▶ [TASK INSTRUCTIONS] The full set of entries below must be returned exactly as shown.

[INPUT FOR THIS TASK — start]

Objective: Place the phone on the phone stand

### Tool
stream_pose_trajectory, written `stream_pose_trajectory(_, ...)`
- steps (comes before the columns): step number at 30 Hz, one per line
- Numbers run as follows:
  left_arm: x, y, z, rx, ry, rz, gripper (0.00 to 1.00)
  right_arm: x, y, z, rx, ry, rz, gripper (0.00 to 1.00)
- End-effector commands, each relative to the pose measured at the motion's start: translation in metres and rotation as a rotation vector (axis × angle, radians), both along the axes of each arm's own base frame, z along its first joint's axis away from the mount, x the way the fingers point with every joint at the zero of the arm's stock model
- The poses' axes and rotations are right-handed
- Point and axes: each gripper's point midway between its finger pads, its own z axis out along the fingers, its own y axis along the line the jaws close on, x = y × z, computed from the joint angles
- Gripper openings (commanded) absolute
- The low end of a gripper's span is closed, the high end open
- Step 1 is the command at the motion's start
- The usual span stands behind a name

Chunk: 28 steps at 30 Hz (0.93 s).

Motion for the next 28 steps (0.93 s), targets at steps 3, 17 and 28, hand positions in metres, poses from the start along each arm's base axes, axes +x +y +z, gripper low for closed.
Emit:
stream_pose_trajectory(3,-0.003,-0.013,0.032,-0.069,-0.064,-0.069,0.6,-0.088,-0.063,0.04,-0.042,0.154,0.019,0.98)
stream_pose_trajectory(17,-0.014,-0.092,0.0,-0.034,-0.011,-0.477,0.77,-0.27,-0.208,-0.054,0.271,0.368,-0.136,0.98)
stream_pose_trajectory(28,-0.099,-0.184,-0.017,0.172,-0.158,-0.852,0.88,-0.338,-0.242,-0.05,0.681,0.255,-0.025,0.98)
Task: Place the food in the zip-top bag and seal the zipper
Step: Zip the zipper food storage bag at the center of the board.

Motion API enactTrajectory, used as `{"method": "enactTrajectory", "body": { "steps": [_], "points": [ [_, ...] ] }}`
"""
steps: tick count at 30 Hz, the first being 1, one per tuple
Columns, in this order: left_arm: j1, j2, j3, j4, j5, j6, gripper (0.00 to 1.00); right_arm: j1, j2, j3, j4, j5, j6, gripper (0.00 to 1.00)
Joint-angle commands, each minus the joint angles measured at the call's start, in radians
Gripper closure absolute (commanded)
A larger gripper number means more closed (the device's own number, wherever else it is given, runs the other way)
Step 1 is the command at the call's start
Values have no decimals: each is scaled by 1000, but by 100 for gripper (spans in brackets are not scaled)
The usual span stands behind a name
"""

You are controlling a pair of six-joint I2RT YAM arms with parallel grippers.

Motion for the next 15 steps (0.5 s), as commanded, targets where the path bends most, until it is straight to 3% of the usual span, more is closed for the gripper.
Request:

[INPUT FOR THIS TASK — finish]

▶ [RESULT OF THE EXERCISE]
Objective: Place the phone on the phone stand

### Tool
stream_pose_trajectory, written `stream_pose_trajectory(_, ...)`
- steps (comes before the columns): step number at 30 Hz, one per line
- Numbers run as follows:
  left_arm: x, y, z, rx, ry, rz, gripper (0.00 to 1.00)
  right_arm: x, y, z, rx, ry, rz, gripper (0.00 to 1.00)
- End-effector commands, each relative to the pose measured at the motion's start: translation in metres and rotation as a rotation vector (axis × angle, radians), both along the axes of each arm's own base frame, z along its first joint's axis away from the mount, x the way the fingers point with every joint at the zero of the arm's stock model
- The poses' axes and rotations are right-handed
- Point and axes: each gripper's point midway between its finger pads, its own z axis out along the fingers, its own y axis along the line the jaws close on, x = y × z, computed from the joint angles
- Gripper openings (commanded) absolute
- The low end of a gripper's span is closed, the high end open
- Step 1 is the command at the motion's start
- The usual span stands behind a name

Chunk: 28 steps at 30 Hz (0.93 s).

Motion for the next 28 steps (0.93 s), targets at steps 3, 17 and 28, hand positions in metres, poses from the start along each arm's base axes, axes +x +y +z, gripper low for closed.
Emit:
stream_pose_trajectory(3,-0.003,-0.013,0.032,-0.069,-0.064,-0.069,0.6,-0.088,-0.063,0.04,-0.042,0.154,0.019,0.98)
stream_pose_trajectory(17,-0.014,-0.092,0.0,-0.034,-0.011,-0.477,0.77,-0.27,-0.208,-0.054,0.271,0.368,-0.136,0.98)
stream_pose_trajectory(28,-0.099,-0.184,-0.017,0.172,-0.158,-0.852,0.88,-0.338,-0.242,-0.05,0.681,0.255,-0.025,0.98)
Task: Place the food in the zip-top bag and seal the zipper
Step: Zip the zipper food storage bag at the center of the board.

Motion API enactTrajectory, used as `{"method": "enactTrajectory", "body": { "steps": [_], "points": [ [_, ...] ] }}`
"""
steps: tick count at 30 Hz, the first being 1, one per tuple
Columns, in this order: left_arm: j1, j2, j3, j4, j5, j6, gripper (0.00 to 1.00); right_arm: j1, j2, j3, j4, j5, j6, gripper (0.00 to 1.00)
Joint-angle commands, each minus the joint angles measured at the call's start, in radians
Gripper closure absolute (commanded)
A larger gripper number means more closed (the device's own number, wherever else it is given, runs the other way)
Step 1 is the command at the call's start
Values have no decimals: each is scaled by 1000, but by 100 for gripper (spans in brackets are not scaled)
The usual span stands behind a name
"""

You are controlling a pair of six-joint I2RT YAM arms with parallel grippers.

Motion for the next 15 steps (0.5 s), as commanded, targets where the path bends most, until it is straight to 3% of the usual span, more is closed for the gripper.
Request:

The exercise has been answered, and the work is done.